* [Records to use]
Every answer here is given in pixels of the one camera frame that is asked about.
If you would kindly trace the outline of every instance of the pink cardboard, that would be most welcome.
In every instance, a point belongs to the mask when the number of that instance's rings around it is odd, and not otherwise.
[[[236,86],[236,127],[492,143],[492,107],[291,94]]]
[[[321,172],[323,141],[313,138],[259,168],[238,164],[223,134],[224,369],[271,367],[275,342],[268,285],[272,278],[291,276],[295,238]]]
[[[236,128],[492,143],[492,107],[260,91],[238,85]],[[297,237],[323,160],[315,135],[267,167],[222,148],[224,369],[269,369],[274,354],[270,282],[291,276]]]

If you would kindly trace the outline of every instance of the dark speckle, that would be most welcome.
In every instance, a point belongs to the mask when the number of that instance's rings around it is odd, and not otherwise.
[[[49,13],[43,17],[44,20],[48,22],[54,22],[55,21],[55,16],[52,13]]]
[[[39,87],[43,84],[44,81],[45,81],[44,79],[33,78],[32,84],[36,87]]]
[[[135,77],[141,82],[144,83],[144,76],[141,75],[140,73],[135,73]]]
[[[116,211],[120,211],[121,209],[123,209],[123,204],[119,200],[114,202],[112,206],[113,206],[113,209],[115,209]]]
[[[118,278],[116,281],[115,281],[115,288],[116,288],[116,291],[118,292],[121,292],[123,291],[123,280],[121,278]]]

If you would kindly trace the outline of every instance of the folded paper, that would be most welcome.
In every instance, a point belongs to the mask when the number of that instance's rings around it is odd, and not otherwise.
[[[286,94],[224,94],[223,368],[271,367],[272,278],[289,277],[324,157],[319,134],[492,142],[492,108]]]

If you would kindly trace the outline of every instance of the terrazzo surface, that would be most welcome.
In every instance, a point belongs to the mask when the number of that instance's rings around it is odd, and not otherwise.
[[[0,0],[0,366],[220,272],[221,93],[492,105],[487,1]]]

* [What to do] Word for word, write out every record.

* [Exercise solution]
Every answer here is given in pixels of the one camera frame that is asked about.
If you would kindly trace the outline of every instance of the pink cardboard, that would be most welcome.
In every instance, a point belongs to the mask when the number of that instance's rings around it is odd, and not otherwise.
[[[236,86],[236,127],[492,143],[492,107],[291,94]]]
[[[321,172],[323,141],[313,138],[259,168],[238,164],[223,134],[224,369],[271,367],[275,342],[268,285],[272,278],[291,276],[295,238]]]
[[[236,128],[492,143],[492,107],[260,91],[238,85]],[[297,237],[323,160],[315,135],[267,167],[222,148],[224,369],[269,369],[274,354],[270,282],[291,276]]]

If you would kindly trace the outline of every instance of the dark speckle, that would be most welcome.
In every instance, a point belongs to the mask when the number of that instance's rings around it is odd, and not otherwise.
[[[49,13],[43,17],[44,20],[48,22],[54,22],[55,21],[55,16],[52,13]]]
[[[39,87],[43,84],[44,81],[45,81],[44,79],[33,78],[32,84],[36,87]]]
[[[135,77],[141,82],[144,83],[144,76],[141,75],[140,73],[135,73]]]
[[[116,211],[120,211],[121,209],[123,209],[123,204],[119,200],[114,202],[112,206],[113,206],[113,209],[115,209]]]
[[[118,278],[116,281],[115,281],[115,288],[116,288],[116,291],[118,292],[121,292],[123,291],[123,280],[121,278]]]

If you would kindly trace the outline of every instance of the folded paper, that would be most welcome.
In every instance, a point belongs to the mask when the number of that instance's rings around it is odd, and not otherwise.
[[[286,94],[224,94],[223,368],[271,367],[272,278],[289,277],[324,157],[319,134],[492,142],[492,108]]]

If you would kindly trace the outline of every instance of the terrazzo surface, that would be most welcome.
In every instance, a point belongs to the mask when the number of that instance's rings around it is odd, and not otherwise.
[[[0,0],[0,366],[220,272],[221,93],[492,105],[487,1]]]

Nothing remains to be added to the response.